• _What you will do_: Beneath this instruction is a block of data; output from it exactly the lines that run from the one containing "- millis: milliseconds" through the one containing "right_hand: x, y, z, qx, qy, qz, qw", inclusive.

Start of Records provided

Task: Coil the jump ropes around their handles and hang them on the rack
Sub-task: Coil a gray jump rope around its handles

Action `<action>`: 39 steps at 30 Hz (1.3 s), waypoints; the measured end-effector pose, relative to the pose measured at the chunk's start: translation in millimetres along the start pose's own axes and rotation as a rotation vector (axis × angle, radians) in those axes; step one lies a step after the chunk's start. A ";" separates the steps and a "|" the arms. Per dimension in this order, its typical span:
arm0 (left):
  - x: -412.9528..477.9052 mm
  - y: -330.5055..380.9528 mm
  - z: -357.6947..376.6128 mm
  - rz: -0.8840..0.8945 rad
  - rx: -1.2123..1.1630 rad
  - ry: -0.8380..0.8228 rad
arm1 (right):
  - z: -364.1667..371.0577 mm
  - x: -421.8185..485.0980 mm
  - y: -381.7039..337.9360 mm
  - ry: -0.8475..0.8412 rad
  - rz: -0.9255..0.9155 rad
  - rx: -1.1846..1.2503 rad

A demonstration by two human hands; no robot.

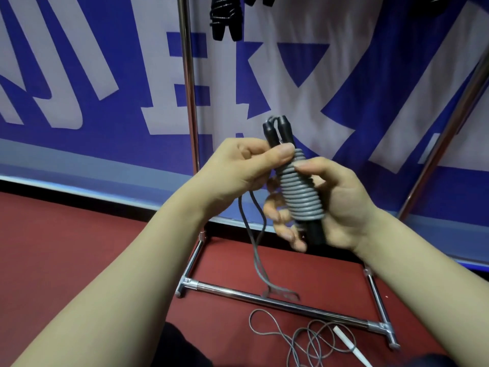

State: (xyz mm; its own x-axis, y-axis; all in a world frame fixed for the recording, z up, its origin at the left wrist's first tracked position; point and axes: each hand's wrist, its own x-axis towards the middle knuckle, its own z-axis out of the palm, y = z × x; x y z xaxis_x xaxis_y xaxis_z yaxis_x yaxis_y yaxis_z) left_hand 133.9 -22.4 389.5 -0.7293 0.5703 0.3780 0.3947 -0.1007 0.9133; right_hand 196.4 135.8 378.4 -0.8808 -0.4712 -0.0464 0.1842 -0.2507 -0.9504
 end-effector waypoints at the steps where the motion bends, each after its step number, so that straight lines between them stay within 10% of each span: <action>1: 0.4 0.8 -1.2 0.002 -0.001 0.053 | 2.2 1.1 -0.4 0.116 -0.063 -0.031; 14: 0.6 -9.0 10.5 0.022 0.292 0.320 | 1.9 19.4 11.3 0.421 -0.095 -0.224; 25: -3.4 -9.6 -24.6 -0.064 0.099 -0.332 | -7.8 14.6 7.2 0.462 -0.135 -0.320; 39: 0.0 -6.3 -13.5 -0.038 -0.127 -0.330 | 0.3 1.6 -3.0 0.072 0.056 0.076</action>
State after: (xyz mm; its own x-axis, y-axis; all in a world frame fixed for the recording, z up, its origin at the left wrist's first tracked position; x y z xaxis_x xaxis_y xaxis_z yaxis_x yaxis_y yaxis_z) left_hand 123.9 -32.8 385.7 -0.5142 0.8061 0.2930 0.2826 -0.1632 0.9452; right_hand 194.6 135.6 381.2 -0.8970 -0.4245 -0.1232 0.2637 -0.2904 -0.9199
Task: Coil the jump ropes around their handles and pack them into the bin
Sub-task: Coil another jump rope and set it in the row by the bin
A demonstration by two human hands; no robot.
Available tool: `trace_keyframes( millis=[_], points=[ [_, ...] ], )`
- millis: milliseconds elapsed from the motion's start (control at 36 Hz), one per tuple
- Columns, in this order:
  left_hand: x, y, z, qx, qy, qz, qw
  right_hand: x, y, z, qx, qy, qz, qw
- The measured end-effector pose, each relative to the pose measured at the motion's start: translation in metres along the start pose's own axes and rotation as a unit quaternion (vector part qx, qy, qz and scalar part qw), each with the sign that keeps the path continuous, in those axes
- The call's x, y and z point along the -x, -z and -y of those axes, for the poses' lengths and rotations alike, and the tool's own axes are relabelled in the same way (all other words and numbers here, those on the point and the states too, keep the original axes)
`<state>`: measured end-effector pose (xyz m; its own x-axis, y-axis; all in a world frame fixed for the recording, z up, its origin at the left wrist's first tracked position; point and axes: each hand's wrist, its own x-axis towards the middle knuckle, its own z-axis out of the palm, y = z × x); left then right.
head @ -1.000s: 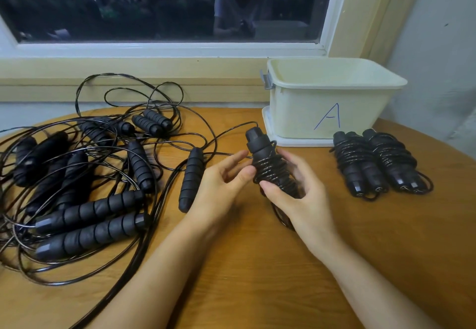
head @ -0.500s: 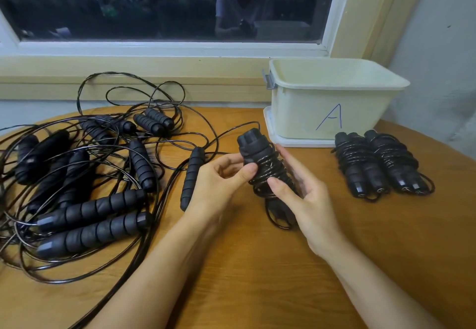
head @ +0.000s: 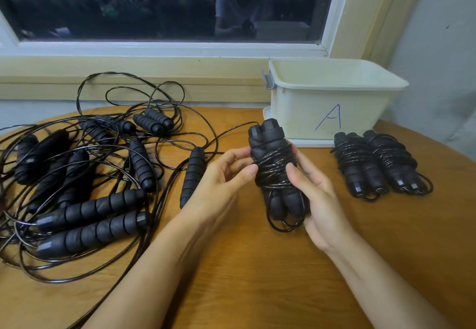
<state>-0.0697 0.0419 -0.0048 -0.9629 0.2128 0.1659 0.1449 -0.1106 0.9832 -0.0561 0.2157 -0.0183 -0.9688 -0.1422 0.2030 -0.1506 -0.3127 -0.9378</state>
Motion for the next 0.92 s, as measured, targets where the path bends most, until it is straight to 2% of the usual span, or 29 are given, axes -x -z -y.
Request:
trace_keyframes(
  millis=[222,389,528,667,806,917],
  points=[
    [0.001,-0.004,-0.001,0.025,-0.005,-0.07,0.997,0.002,-0.004,-0.004,0.015,0.009,-0.021,1.0],
    [0.003,-0.008,-0.005,0.034,-0.017,-0.119,0.992,0.001,-0.003,-0.005,0.106,0.094,-0.06,0.988],
    [0.005,-0.012,-0.008,0.028,-0.023,-0.151,0.988,0.003,-0.003,-0.012,0.21,0.162,-0.091,0.96],
    [0.006,-0.015,-0.006,0.01,-0.023,-0.182,0.983,0.005,-0.006,-0.014,0.263,0.179,-0.091,0.943],
    [0.007,-0.017,-0.006,0.023,-0.018,-0.185,0.982,0.005,-0.008,-0.021,0.42,0.179,-0.055,0.888],
    [0.007,-0.02,-0.005,0.024,-0.012,-0.179,0.983,0.006,-0.01,-0.025,0.542,0.161,-0.048,0.823]
  ],
)
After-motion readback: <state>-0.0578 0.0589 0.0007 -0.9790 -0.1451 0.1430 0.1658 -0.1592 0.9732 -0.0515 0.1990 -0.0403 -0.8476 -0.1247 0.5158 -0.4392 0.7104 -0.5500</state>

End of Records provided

• _Response area_:
- millis: milliseconds elapsed from the motion's start (control at 36 Hz), one per tuple
- Columns, in this order:
  left_hand: x, y, z, qx, qy, qz, qw
  right_hand: x, y, z, qx, qy, qz, qw

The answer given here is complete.